[Start of section]

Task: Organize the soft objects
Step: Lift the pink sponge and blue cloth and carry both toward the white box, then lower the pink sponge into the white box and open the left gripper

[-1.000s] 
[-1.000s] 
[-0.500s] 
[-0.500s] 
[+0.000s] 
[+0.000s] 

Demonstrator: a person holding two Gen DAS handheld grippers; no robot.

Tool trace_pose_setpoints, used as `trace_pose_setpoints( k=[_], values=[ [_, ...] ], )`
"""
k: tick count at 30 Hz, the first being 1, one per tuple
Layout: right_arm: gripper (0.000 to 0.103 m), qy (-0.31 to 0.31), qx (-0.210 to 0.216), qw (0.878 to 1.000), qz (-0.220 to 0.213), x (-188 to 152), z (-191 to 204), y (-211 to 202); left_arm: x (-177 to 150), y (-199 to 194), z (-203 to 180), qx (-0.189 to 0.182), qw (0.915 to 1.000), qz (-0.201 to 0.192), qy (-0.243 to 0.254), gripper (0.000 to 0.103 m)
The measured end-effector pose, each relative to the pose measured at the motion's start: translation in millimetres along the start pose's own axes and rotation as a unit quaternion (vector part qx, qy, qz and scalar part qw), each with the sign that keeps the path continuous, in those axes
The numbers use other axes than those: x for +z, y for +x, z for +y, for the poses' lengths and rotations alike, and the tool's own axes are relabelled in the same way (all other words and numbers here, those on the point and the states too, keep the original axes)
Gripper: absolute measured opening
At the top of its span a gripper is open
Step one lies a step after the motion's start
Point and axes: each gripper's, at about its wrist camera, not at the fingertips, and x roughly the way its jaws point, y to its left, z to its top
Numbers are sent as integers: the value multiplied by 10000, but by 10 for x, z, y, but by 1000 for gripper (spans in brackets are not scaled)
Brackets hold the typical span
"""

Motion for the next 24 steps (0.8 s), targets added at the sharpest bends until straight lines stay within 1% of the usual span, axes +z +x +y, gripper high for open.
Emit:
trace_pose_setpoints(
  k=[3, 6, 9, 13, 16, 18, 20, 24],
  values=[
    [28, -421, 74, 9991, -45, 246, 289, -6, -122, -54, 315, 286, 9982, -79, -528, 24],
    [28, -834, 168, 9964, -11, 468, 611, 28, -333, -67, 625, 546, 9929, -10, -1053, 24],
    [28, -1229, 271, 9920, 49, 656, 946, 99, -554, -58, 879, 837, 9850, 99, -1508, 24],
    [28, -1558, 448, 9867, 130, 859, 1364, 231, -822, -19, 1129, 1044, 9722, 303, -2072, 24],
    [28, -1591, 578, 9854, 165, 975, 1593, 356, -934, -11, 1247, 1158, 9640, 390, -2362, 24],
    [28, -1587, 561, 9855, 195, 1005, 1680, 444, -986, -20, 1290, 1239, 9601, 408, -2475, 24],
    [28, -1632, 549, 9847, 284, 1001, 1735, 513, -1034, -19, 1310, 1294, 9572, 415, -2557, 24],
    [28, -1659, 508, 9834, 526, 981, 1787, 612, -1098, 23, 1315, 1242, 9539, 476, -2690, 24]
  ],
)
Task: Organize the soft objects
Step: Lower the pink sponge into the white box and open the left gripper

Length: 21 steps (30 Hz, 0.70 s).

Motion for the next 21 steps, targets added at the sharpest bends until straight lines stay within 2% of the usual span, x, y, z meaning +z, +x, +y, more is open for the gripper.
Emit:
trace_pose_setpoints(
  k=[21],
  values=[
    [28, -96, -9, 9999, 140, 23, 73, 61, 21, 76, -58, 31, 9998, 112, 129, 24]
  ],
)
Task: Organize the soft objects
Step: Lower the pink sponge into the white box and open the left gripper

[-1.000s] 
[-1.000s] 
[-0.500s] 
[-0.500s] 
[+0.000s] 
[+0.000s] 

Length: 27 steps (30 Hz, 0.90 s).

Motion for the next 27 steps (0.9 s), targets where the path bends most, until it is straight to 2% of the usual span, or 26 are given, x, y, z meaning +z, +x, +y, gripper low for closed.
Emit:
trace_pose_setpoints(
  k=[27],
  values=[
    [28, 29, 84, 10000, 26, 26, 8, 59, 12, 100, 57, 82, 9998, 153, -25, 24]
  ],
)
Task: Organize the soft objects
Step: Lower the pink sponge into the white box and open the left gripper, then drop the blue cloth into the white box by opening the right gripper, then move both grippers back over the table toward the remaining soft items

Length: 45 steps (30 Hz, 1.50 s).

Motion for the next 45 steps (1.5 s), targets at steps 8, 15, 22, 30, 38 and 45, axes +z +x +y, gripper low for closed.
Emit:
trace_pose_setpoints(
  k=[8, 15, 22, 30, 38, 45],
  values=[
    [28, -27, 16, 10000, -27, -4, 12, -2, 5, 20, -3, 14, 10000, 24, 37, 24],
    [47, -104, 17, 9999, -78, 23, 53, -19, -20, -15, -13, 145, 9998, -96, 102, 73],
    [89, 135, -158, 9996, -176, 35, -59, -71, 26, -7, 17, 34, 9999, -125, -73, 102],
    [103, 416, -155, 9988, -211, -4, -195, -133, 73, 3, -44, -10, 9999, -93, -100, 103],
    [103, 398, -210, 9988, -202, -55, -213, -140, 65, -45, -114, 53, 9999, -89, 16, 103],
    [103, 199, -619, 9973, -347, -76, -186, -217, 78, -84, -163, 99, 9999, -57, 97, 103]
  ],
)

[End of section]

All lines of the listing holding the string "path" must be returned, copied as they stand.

- Your response:
The measured end-effector pose, each relative to the pose measured at the motion's start: translation in millimetres along the start pose's own axes and rotation as a unit quaternion (vector part qx, qy, qz and scalar part qw), each with the sign that keeps the path continuous, in those axes
Motion for the next 27 steps (0.9 s), targets where the path bends most, until it is straight to 2% of the usual span, or 26 are given, x, y, z meaning +z, +x, +y, gripper low for closed.

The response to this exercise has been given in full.